Ten years ago I was with 20 of my sister women presidents in midtown Manhattan...
...for our monthly peer advisory meeting. We were on a high floor of a midtown office building on the east side and it was a beautiful, crisp day with a cloudless, blue sky. It felt as if fall had arrived. One of our members arrived late, bursting into the conference room to tell us a plane had crashed into the World Trade Center. We moved en masse to the adjacent room where we had a direct view of the towers. The blue sky began to disappear as it filled with billowy black smoke. No one said a word except for someone asking if it was an act of terrorism. There were no words. Each one of us did what felt sensible within the chaos of the moment, and I headed home. My husband was in Amsterdam, my daughter had just moved to Los Angeles, my son was upstate in his second year of college, cell phones weren't working, and I had to make sure that our family safe haven was still intact. On Third Avenue as I climbed into a cab my cell phone rang, scaring the wits out of me. My sister from San Francisco wanted to know if I was OK; apparently no one from our family could reach me. I told her about the plane, and she told me the Twin Towers had fallen. I corrected her, explaining what I had witnessed moments before. "Ann" she said, "I just saw it on TV. The towers fell." I was stunned. As I crossed the park in the cab, it sank in that the world was watching.

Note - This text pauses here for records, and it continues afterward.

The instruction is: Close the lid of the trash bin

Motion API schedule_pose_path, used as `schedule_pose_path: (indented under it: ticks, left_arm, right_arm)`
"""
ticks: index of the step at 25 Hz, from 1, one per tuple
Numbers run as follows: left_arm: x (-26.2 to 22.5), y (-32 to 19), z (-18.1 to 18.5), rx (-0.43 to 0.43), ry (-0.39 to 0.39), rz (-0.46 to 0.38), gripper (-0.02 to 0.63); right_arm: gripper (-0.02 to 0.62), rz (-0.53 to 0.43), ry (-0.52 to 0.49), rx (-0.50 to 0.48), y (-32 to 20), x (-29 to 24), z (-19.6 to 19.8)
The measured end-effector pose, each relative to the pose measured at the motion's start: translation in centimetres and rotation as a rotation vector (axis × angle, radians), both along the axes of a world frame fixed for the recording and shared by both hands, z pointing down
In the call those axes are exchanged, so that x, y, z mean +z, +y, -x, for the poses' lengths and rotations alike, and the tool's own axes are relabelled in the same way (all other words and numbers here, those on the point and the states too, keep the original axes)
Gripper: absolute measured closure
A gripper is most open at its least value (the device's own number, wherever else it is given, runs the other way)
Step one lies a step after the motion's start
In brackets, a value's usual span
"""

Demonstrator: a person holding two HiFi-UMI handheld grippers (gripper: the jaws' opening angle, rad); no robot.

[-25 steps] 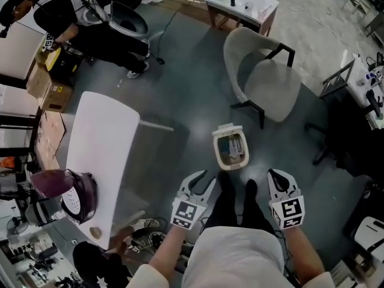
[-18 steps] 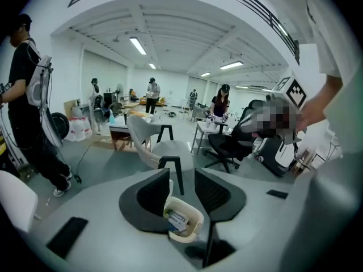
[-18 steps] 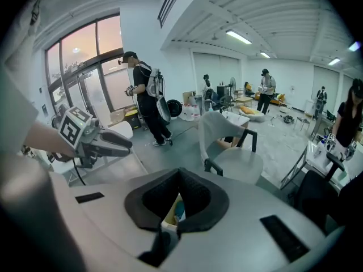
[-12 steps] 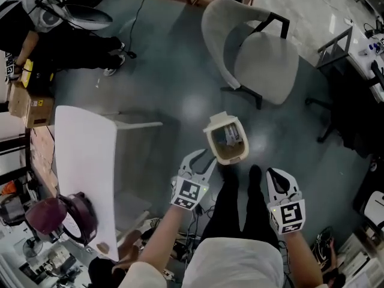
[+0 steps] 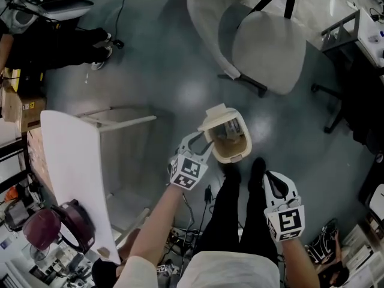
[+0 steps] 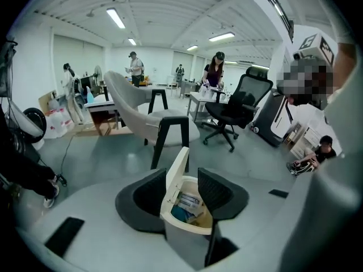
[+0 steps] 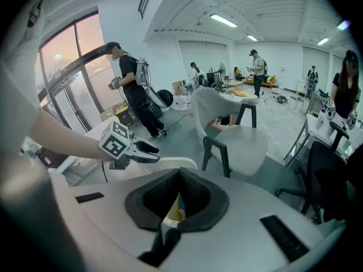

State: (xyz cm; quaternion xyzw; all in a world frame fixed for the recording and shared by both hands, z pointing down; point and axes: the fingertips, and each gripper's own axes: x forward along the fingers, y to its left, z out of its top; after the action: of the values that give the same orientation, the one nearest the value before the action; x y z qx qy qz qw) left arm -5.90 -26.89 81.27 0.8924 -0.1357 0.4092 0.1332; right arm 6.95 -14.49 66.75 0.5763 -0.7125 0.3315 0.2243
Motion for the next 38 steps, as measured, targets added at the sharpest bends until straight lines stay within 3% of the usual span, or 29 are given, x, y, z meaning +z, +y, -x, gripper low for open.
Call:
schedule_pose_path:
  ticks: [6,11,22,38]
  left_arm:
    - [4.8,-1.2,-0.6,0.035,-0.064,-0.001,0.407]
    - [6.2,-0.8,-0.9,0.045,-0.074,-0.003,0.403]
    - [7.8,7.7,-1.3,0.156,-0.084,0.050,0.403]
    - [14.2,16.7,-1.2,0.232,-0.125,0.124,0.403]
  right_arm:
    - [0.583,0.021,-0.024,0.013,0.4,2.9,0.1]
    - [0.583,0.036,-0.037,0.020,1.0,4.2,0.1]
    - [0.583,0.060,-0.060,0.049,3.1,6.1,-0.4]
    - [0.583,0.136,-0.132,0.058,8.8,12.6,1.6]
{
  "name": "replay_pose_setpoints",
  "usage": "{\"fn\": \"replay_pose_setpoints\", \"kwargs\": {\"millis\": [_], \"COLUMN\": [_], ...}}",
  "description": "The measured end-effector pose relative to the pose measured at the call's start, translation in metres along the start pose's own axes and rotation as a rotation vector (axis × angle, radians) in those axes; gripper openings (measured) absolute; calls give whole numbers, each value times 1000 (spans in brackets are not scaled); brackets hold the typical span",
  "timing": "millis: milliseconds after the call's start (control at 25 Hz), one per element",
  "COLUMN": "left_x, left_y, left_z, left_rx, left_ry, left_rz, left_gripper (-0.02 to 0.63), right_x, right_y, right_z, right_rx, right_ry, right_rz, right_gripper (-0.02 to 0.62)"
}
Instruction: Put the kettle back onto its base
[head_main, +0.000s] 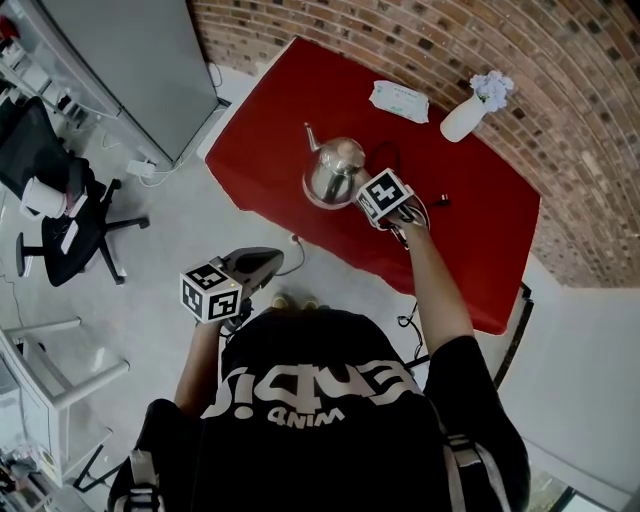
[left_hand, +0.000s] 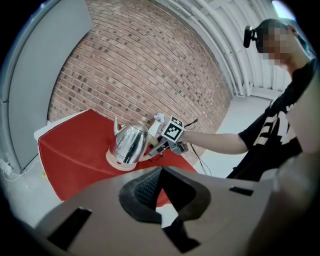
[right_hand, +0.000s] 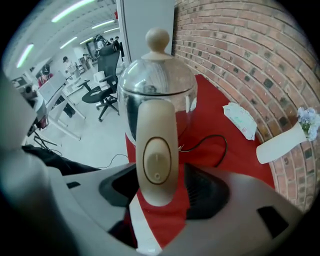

I was in a daze walking down our block toward Riverside Drive, seeking comfort in strangers’ eyes as they looked for reassurance in mine. Finally home, I collapsed onto the couch, burst into tears and fell asleep. When I awoke to my ringing phone about an hour later, it was my husband, and shortly thereafter my children, all thankful that I was safe.
Yes, I was safe. It was clear, however, that the world was not safe. And it would never be the same again.